How to complete this task:
Retype all of the data exactly as given.
= Beginning of Section =
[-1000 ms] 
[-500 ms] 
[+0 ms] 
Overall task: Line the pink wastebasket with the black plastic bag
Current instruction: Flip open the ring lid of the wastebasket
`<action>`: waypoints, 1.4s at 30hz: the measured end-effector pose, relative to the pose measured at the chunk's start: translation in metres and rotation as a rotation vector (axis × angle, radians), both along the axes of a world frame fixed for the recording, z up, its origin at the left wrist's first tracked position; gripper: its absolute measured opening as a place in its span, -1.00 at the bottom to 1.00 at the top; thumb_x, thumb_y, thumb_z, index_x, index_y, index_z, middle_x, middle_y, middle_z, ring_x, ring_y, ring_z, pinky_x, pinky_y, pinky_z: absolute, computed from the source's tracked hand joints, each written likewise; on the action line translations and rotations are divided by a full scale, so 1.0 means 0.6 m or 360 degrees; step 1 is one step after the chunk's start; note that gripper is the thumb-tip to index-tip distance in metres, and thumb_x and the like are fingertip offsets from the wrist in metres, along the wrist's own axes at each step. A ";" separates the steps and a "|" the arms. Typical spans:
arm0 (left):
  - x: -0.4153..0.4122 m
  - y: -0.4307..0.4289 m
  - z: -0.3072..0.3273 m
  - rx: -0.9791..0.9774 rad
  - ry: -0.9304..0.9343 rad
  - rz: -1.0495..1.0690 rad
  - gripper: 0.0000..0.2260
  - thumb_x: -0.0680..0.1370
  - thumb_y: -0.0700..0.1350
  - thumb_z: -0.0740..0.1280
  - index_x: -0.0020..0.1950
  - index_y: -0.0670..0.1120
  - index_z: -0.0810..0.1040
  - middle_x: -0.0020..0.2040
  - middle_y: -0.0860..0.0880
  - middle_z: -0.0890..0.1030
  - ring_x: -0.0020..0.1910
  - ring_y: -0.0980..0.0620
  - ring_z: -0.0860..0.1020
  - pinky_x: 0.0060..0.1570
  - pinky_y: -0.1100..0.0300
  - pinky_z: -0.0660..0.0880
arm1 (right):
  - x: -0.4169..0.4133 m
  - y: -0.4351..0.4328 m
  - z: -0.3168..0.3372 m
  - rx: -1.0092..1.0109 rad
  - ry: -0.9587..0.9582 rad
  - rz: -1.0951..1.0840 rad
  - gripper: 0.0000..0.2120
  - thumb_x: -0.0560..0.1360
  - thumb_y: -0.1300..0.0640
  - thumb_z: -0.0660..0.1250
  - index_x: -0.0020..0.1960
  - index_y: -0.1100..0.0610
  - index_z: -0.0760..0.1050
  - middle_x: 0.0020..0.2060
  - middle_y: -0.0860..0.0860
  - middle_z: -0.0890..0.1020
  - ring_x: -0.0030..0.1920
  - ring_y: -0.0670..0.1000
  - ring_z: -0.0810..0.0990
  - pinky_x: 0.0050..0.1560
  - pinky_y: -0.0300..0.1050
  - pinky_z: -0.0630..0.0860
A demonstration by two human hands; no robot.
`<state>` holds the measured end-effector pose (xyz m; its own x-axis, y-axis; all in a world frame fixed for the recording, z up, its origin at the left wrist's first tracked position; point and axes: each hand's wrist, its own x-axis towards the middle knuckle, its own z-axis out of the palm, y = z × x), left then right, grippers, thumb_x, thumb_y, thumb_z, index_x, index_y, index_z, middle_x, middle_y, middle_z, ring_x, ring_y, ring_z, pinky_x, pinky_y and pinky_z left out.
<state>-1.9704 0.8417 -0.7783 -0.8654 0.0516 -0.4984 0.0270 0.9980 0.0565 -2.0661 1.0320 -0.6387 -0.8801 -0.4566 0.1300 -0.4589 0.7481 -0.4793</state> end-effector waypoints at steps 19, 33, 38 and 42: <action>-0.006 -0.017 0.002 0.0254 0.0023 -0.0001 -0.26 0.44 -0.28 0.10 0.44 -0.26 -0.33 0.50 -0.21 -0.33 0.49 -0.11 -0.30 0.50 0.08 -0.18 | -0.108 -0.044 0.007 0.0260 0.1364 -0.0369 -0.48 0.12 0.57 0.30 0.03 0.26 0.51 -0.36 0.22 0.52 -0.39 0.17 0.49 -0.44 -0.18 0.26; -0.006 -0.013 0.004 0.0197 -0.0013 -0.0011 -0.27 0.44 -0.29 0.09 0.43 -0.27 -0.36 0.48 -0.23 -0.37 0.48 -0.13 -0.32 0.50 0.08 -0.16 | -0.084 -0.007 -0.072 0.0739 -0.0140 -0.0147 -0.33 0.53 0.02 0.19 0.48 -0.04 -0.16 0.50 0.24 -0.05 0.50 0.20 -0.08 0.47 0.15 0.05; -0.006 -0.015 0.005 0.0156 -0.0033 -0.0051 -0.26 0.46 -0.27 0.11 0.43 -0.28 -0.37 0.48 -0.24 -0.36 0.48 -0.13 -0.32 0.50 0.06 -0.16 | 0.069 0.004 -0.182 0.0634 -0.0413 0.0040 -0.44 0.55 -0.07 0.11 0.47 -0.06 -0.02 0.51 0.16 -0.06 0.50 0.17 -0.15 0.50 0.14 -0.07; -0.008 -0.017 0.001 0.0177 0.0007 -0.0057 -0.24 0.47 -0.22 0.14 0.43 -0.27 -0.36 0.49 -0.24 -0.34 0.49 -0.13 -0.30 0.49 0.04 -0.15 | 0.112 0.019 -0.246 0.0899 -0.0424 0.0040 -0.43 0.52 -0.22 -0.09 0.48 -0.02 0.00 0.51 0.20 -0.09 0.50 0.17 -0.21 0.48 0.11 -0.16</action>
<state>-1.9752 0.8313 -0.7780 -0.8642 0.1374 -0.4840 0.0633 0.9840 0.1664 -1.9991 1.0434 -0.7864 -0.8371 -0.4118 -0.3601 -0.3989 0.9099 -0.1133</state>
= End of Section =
Problem solution:
[-1000 ms] 
[-500 ms] 
[+0 ms] 
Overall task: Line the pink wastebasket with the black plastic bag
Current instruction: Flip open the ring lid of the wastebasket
`<action>`: waypoints, 1.4s at 30hz: the measured end-effector pose, relative to the pose measured at the chunk's start: translation in metres and rotation as a rotation vector (axis × angle, radians), both along the axes of a world frame fixed for the recording, z up, its origin at the left wrist's first tracked position; gripper: its absolute measured opening as a place in its span, -1.00 at the bottom to 1.00 at the top; thumb_x, thumb_y, thumb_z, index_x, index_y, index_z, middle_x, middle_y, middle_z, ring_x, ring_y, ring_z, pinky_x, pinky_y, pinky_z: absolute, computed from the source's tracked hand joints, each written likewise; on the action line translations and rotations are divided by a full scale, so 1.0 means 0.6 m or 360 degrees; step 1 is one step after the chunk's start; note that gripper is the thumb-tip to index-tip distance in metres, and thumb_x and the like are fingertip offsets from the wrist in metres, along the wrist's own axes at each step. A ";" separates the steps and a "|" the arms. Typical spans:
arm0 (left):
  - x: -0.4153..0.4122 m
  - y: -0.4307..0.4289 m
  - z: -0.3072..0.3273 m
  - rx: -0.9791..0.9774 rad
  - ry: -0.9304..0.9343 rad
  - rz: -1.0495..1.0690 rad
  - gripper: 0.0000..0.2260
  - thumb_x: -0.0680..0.1370
  - thumb_y: -0.0700..0.1350
  - thumb_z: -0.0740..0.1280
  - index_x: -0.0020..0.1950
  - index_y: -0.0670..0.1120
  - index_z: -0.0810..0.1040
  - middle_x: -0.0020..0.2040
  - middle_y: -0.0860..0.0880
  - middle_z: -0.0890..0.1030
  - ring_x: -0.0020..0.1910
  - ring_y: -0.0980..0.0620
  - ring_z: -0.0860..0.1020
  - pinky_x: 0.0060..0.1570
  - pinky_y: -0.1100..0.0300
  - pinky_z: -0.0660..0.0880
arm1 (right):
  - x: -0.4169..0.4133 m
  - y: -0.4351..0.4328 m
  - z: -0.3168..0.3372 m
  - rx: -1.0092..1.0109 rad
  - ry: -0.9587..0.9582 rad
  - rz: -1.0951..1.0840 rad
  - gripper: 0.0000..0.2120
  - thumb_x: -0.0560..0.1360
  - thumb_y: -0.1300..0.0640
  - thumb_z: -0.0660..0.1250
  - index_x: -0.0020..0.1960
  - index_y: -0.1100..0.0610
  - index_z: -0.0760..0.1050
  - middle_x: 0.0020..0.2060
  - middle_y: -0.0860..0.0860
  - middle_z: -0.0890..0.1020
  - ring_x: -0.0030..0.1920
  - ring_y: -0.0670..0.1000
  - ring_z: -0.0810..0.0990
  - pinky_x: 0.0050..0.1560
  - pinky_y: -0.0300..0.1050
  - pinky_z: -0.0630..0.0860
A demonstration by two human hands; no robot.
`<state>` holds the measured end-effector pose (xyz m; its own x-axis, y-axis; all in a world frame fixed for the recording, z up, its origin at the left wrist's first tracked position; point and axes: each hand's wrist, its own x-axis towards the middle knuckle, its own z-axis out of the palm, y = z × x), left then right, grippers, thumb_x, thumb_y, thumb_z, index_x, index_y, index_z, middle_x, middle_y, middle_z, ring_x, ring_y, ring_z, pinky_x, pinky_y and pinky_z left out.
<state>-1.9704 0.8417 -0.7783 -0.8654 0.0516 -0.4984 0.0270 0.9980 0.0565 -2.0661 1.0320 -0.6387 -0.8801 -0.4566 0.1300 -0.4589 0.7481 -0.4793</state> end-effector waypoints at steps 19, 33, 38 and 42: <action>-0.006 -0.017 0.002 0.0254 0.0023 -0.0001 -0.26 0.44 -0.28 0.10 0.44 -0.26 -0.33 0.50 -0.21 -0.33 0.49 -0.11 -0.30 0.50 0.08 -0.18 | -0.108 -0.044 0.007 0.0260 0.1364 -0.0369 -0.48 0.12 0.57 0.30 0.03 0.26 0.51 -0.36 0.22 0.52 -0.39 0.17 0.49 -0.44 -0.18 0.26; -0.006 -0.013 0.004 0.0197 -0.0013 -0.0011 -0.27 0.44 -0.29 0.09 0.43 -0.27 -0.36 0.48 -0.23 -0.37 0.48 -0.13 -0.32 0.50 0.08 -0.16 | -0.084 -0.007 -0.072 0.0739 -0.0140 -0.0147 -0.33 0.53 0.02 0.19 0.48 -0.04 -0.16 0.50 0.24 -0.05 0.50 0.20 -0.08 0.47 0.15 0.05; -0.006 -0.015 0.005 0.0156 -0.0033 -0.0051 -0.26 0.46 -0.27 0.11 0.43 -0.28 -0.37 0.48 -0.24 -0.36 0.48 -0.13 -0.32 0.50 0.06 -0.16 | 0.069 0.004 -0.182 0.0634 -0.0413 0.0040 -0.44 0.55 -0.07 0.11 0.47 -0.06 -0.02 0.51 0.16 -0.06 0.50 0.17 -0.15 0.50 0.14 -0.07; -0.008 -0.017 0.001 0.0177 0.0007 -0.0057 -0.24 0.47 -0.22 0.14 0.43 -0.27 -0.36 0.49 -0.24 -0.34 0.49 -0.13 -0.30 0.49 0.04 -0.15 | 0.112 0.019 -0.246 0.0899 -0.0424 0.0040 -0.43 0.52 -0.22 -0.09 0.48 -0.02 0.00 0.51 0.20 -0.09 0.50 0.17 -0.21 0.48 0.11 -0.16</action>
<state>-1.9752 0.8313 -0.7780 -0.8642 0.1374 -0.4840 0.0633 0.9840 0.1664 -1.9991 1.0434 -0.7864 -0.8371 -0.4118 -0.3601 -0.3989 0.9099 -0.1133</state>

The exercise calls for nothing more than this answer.